Acaba que a net nos diz de maneira clara o que somos, qual nosso nível de inovação, de que maneira atingimos o público. Não dá mais pra culpar as grandes corporações, achar que alguém maldosamente te impede de fazer sucesso, te esconde do grande público. Aqui não tem intermediários. O número de visitas, se não é proporcional, é sempre bem próximo da realidade que você representa. A partir dessas disso é possível tomar duas posições: mudar para conquistar mais público ou assumir que esse é o seu limite. Nem tudo nasce para se tornar uma potência e não há nada de errado nisso. O que não dá é se achar gênio incompreendido.

Mais treino, menos talento

Quando a gente olha o fruto final do trabalho, parece impossível chegar lá: um livro interessantíssimo, fouetés limpos, uma escultura tocante, uma ópera bem interpretada. Dizer que tudo isso é dom, não deixa de ser uma injustiça com quem fez: se por um lado é um reconhecimento do talento, por outro a gente desvaloriza as longas horas de dedicação, durante anos a fio, pra chegar àquele resultado.

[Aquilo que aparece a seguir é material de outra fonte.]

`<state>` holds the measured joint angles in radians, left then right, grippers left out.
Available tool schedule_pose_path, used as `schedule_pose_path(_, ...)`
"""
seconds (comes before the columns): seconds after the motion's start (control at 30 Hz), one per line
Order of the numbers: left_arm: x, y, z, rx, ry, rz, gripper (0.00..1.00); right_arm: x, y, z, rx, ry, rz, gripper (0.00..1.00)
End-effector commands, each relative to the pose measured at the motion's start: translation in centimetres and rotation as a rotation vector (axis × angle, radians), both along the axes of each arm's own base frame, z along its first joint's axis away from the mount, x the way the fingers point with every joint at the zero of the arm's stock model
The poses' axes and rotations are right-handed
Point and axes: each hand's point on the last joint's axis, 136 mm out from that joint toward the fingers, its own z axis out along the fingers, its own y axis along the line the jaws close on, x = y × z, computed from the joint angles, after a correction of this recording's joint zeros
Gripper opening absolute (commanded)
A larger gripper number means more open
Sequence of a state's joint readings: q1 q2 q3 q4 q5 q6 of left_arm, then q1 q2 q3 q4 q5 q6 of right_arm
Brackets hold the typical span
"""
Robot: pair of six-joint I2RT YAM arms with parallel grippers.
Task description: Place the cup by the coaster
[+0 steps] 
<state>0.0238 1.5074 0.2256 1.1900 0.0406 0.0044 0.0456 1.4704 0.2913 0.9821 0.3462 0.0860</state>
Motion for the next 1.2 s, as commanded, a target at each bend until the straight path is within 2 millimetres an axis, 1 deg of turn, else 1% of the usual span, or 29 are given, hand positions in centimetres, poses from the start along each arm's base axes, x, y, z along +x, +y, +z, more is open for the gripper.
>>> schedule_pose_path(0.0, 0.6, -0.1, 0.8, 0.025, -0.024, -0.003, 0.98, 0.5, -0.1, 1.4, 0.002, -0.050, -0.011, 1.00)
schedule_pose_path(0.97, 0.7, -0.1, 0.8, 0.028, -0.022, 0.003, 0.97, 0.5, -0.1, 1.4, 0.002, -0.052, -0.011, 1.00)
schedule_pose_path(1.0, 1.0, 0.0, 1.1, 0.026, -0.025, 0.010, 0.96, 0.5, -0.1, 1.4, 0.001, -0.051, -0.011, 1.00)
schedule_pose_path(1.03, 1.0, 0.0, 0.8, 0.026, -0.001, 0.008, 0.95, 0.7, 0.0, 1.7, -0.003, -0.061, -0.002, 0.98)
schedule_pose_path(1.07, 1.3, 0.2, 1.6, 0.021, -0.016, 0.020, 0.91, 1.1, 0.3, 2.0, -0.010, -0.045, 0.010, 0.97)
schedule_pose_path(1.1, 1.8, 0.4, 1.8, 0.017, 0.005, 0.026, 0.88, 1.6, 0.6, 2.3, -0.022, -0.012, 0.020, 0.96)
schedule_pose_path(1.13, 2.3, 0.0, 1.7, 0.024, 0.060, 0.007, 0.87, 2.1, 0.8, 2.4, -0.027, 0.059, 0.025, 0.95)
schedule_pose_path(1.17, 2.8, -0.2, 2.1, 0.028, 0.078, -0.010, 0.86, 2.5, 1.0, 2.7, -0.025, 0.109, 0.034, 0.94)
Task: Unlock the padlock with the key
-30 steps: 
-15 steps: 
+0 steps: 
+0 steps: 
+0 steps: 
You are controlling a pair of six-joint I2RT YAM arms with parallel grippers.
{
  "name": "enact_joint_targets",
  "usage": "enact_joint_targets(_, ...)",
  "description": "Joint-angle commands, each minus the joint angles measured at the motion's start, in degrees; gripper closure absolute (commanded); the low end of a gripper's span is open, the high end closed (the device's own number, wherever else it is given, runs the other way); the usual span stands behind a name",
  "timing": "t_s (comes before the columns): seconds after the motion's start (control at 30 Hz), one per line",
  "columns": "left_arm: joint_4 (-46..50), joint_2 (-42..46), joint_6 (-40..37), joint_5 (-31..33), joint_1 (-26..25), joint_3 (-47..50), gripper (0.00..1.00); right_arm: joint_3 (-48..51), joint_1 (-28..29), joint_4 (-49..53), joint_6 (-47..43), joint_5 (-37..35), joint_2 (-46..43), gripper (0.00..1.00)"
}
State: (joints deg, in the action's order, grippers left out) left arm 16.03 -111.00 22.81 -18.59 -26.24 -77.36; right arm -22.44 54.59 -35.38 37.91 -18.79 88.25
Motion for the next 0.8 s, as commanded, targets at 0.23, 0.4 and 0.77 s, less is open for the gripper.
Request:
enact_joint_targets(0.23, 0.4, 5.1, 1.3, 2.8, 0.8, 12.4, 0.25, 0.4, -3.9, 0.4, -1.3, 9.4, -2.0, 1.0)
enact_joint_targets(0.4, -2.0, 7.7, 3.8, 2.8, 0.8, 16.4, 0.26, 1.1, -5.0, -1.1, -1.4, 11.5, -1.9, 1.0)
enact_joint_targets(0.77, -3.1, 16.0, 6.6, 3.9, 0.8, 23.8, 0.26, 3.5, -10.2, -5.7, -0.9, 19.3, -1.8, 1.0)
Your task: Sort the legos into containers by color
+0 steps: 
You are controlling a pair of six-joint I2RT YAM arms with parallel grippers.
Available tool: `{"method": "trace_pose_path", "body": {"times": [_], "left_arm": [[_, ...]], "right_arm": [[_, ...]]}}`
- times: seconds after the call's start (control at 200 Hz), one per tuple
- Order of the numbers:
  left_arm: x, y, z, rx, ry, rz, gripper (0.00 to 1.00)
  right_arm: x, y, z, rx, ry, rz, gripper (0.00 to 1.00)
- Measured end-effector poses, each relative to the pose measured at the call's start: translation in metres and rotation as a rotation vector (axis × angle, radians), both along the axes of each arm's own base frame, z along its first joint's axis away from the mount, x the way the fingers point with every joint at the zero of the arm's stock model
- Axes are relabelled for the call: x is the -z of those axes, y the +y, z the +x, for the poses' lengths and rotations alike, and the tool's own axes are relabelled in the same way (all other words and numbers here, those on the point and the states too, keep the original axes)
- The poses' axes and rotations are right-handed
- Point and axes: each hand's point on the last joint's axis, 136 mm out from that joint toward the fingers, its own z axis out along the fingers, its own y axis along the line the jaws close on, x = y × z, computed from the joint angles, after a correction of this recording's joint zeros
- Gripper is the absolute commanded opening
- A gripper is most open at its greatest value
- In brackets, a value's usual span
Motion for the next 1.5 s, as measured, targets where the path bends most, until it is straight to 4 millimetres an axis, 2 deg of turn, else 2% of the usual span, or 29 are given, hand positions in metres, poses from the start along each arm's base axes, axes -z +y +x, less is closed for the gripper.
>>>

A questão do talento é um tema recorrente pra mim, algo que me atormenta. Nascido ou adquirido? O fato é que, com raras excessões, tudo começa numa sala de aula. Começa com um professor, com exercícios, treino, decomposição o que no futuro será muito complexo. Existe uma adaptação de físico, de personalidade, de hábitos. Qualquer área é cheia de ritos de iniciação, pequenas batalhas, demarcação de espaços, limitações e disciplinas. Coisas que só se vivendo, no corpo e na alma, no contato com aqueles que passam pela mesma coisa. Com a admiração pelos melhores, a comparação com os medíocres, na luta com os medos internos. E com a passagem dos anos, porque algumas coisas precisam de tempo para decantar – por mais que na nossa época a gente goste de tudo pra ontem.

Depois de já ter vivido intensamente em mais de uma área, creio que na vida é possível aprender de tudo. Não estou dizendo ser famoso ou grandioso – mesmo porque esse tipo de ambição prejudica até mesmo os talentosos. Com bons professores, com dedicação sincera e humildade para pagar o preço, acho possível fazer de tudo um pouco na vida. É uma pena que tanta gente se conforme a uma janela quando existe o céu lá fora.